We can be angry at the Tories for winning this election, but we must feel an equal rage for the people who let them do it. I am speaking of those who led the main party of opposition down a blind alley that ended in Labour's worst election performance since the 1930s – a performance that broke new records for failure. Look upon the scale of that calamity: to lose seats to a government in power for nine lean years, a government seeking a fourth term that is almost never granted, a cruel government so divided it purged two former chancellors and some of its best-known MPs, led by a documented liar and fraud. A half-functioning opposition party would have wiped the floor with this Tory party. Instead, Labour was crushed by it.

The leadership's defenders wasted no time in blaming it all on Brexit. To be sure, Brexit has convulsed our politics and made Labour's electoral coalition perilously hard to hold together. But pause before declaring that this was the Brexit election: in fact, the NHS overtook Brexit as voters' top concern. The trouble was, voters trusted Johnson on the NHS more than they trusted Jeremy Corbyn. You read that right.

Which brings us to a core point that those culpable for this disaster would rather you didn't contemplate. Like anyone who travelled the country and listened to voters, candidates and canvassers, I heard with my own ears the Labour voters who said they couldn't back the party this time, not because of Brexit but because of Corbyn. Indeed, Brexit was often cited not for its own sake – little of this campaign was spent debating customs zones and trade agreements – but rather for its confirmation of their view that Corbyn was irredeemably "weak".

This problem did not wait until the election to reveal itself. The polling data was clear and voluminous on this point long before the election. Corbyn is the most unpopular opposition leader since records began. And though we may not like it, we know that voters' assessment of the party leaders plays a huge part in their decision.
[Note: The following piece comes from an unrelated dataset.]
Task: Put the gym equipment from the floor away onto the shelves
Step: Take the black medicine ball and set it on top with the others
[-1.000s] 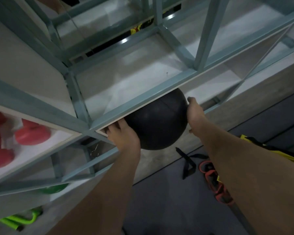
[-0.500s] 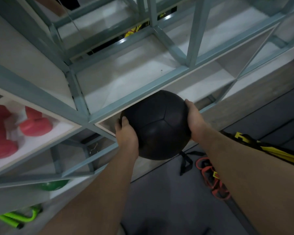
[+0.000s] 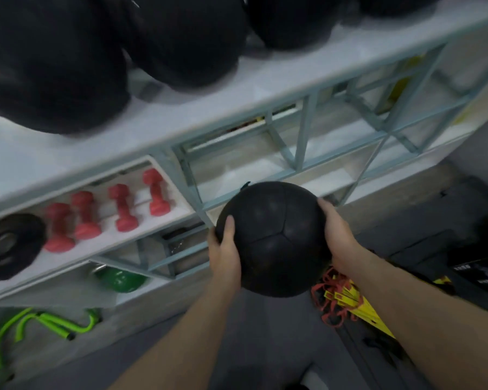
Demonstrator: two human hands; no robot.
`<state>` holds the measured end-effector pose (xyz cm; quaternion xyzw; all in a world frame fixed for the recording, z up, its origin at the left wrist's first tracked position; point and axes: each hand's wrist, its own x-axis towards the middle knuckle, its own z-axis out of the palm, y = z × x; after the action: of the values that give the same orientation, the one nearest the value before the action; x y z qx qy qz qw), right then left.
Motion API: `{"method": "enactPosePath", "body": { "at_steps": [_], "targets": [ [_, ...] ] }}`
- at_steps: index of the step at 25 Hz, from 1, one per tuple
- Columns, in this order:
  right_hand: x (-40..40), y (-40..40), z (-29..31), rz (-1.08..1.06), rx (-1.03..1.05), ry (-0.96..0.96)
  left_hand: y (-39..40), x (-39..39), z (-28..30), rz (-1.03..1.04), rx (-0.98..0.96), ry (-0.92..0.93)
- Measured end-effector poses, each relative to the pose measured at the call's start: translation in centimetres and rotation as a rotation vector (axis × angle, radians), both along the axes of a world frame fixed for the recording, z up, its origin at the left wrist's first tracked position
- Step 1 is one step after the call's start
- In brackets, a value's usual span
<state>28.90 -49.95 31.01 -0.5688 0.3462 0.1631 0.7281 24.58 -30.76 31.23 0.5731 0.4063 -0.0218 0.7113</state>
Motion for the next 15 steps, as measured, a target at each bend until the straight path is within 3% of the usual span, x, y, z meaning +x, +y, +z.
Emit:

Labour knew it and Corbyn knew it. Those appalling numbers were not state secrets. His admirers always describe him as a selfless, almost saintly man, devoid of ego. So why didn't he take one look at his own ratings and say, "I am clearly a drag on this party's prospects. Those who need a Labour government have a better chance of getting one if I step aside." Not a chance.

Corbyn's own vanity was too great for him even to consider such an act of self-sacrifice. Instead he was encouraged by his own devoted legions of supporters, for whom the idea of a change of leader was heresy. In their mind, it was better to lose under Corbyn than to have a shot at winning with someone – anyone – else.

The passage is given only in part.